The Director Information Security Risk Management is responsible for the development and delivery of a comprehensive information security program and for the oversight and management of: PHI; information security risk assessments; vendor security contract reviews; information security governance; information security control testing; interaction with auditors and regulators; and company-wide information security training and awareness initiatives.

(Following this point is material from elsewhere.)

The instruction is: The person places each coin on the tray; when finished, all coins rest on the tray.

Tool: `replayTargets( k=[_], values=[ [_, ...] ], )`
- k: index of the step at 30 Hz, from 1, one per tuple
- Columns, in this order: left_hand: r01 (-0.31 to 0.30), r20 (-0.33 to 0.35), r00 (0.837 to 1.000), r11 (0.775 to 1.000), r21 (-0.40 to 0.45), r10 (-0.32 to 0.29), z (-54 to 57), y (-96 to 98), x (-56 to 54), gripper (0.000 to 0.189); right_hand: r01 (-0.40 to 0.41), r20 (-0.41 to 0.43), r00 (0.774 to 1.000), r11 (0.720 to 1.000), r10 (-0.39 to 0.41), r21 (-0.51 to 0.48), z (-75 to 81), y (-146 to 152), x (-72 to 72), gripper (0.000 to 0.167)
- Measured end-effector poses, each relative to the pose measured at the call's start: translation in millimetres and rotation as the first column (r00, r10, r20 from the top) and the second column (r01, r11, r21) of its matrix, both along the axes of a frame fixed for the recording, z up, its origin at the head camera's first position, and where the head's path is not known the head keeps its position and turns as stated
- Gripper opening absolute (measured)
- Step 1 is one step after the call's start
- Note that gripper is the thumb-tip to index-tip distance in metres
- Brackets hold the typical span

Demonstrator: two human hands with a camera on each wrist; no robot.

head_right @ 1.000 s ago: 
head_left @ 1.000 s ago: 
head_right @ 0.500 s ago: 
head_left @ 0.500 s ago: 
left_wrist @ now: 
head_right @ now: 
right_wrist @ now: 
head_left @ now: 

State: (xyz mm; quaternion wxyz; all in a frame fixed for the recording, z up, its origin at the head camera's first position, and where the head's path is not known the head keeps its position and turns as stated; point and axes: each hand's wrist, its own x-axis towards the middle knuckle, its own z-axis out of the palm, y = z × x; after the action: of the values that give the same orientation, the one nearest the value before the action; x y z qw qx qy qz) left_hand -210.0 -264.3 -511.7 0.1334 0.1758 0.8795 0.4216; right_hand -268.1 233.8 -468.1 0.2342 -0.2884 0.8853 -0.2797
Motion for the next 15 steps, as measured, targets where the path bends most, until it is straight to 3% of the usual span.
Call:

The Director will manage a team of analysts that will be focused on coordinating the information security efforts across that company.
Responsible for developing and maintaining information security policies, standards, processes, guidelines and procedures.
Responsible for monitoring and auditing specific information security related controls and processes throughout the organization.
Responsible for ensuring vendors and service providers comply with required security standards as set forth in contracts and the organization's policies.
Responsible for developing and working with training to maintain an education, compliance and awareness program on information security for the employees.
Keeps abreast of regulatory and legal requirements, and industry best practices in order to maintain acceptable risk management levels and minimize the risk of security breaches.
Manages a comprehensive Security Risk Management program that involves development and implementation of an ongoing risk assessment program targeting information security and privacy risks, as well as direct and indirect senior management and board reporting.
Develop and implement an incident reporting and response program to address security incidents, respond to policy violations and complaints from internal or external parties.
Develops and executes program for vulnerability detection, testing and remediation.
Manages select IT Governance audits and examinations, as well as tracking the disposition and status of all identified control items.
Assists Compliance Officer and Operational Risk teams in complying with SOX, the FACT Act, HIPPA, High Impact Trust, Identity Theft Red Flag programs and all regulatory controls involving Information Technology and Information Security.
Perform duties & responsibilities specific to department functions & activities.
Human Resource Management
Supervision of staff, set goals and holds people accountable for results.
Ensures that the group provides outstanding customer service.
Coordinates activities to maximize the efficiency of all processes.
Develops team and is focused on succession plan within the group.
Ensures that employees all have goals and receive regular feedback on their performance.
Performance management of personnel including, reviews, corrective action, mentoring, development plans and performance improvement plans.
Creates and implements performance metrics.
Assesses training needs and selects training tools for team members.
Mentors staff to overcome limitations and achieve maximum potential.
Completes/presents performance reviews to assess employees’ skill sets, provide feedback on progress, and identify goals.
Creates improvement plans for those personnel not meeting expectations.
Handles difficult personnel situations directly, using appropriate discretion, HR advice, and respect for the individual.
Plans, organizes and implements team goals and objectives designed to provide a single point of contact for first and second level application problem resolution, management reporting, and change control verification.
Reviews paperwork for accuracy and correct process.
Must participate in scheduled and unscheduled onsite compliance audits.
Implements corrective/preventive measures as determined by the Corporate Compliance/Audit Committee.
Cooperates with Internal Audit, Compliance and HR on any recommendations and changes to compliance and legal information security and privacy issues.
Takes swift and immediate action in accordance with Internal Audit and Corporate Compliance on any areas of concern.
Complies and enforces all policies and procedures.
Has successfully completed all required Compliance Training within the required time period.
Has had no compliance related corrective action during the current review period.
Requires hands-on experience with security management products.
CISSP, CHPS and CISM/CISA certifications preferred.
Requires working knowledge of IP routing and networks, encryption, firewalls, intrusion detection systems, VPN’s, UNIX, Linux, and Windows operating systems and identification, authentication and authorization systems and accounting policies.
Must possess excellent written and oral communications skills and the ability to problem-solve technical issues.
Requires the application of compliance and risk management efforts within a highly regulated environment.
Must be able to clearly define and present ideas, and effectively communicate with all levels of management.
Requires the flexibility to act in both a strategic management role as well in a technical leader capacity when required.
Requires proficiency with varied types of computer hardware and software and with varied computer and network operating systems.
Must possess a general knowledge of all operations.
Must exercise a reasonable amount of independent judgment under a minimum of supervision.
Requires strong interpersonal and organizational skills, including the ability to meet deadlines.
Requires analytical abilities to weigh each identified security risk against the expense of enforcing and monitoring its mitigating security control.
Requires the ability to lead a strong team and achieve results in a challenging environment.
Working knowledge of and experience in the healthcare provider information security policy and regulatory environment.
Bachelor’s degree with emphasis in a computer related field or the equivalent skills, knowledge and mental development.
A minimum of seven years background in Information Security and Risk Management with prior experience in a security management leadership position managing a security and governance program.
This brief summary is not an all-inclusive description of job duties. Other job duties and responsibilities may also be assigned by the incumbent’s supervisor at any time based upon Company need.
Rural/Metro is a proud Equal Opportunity employer, m/f/d/v.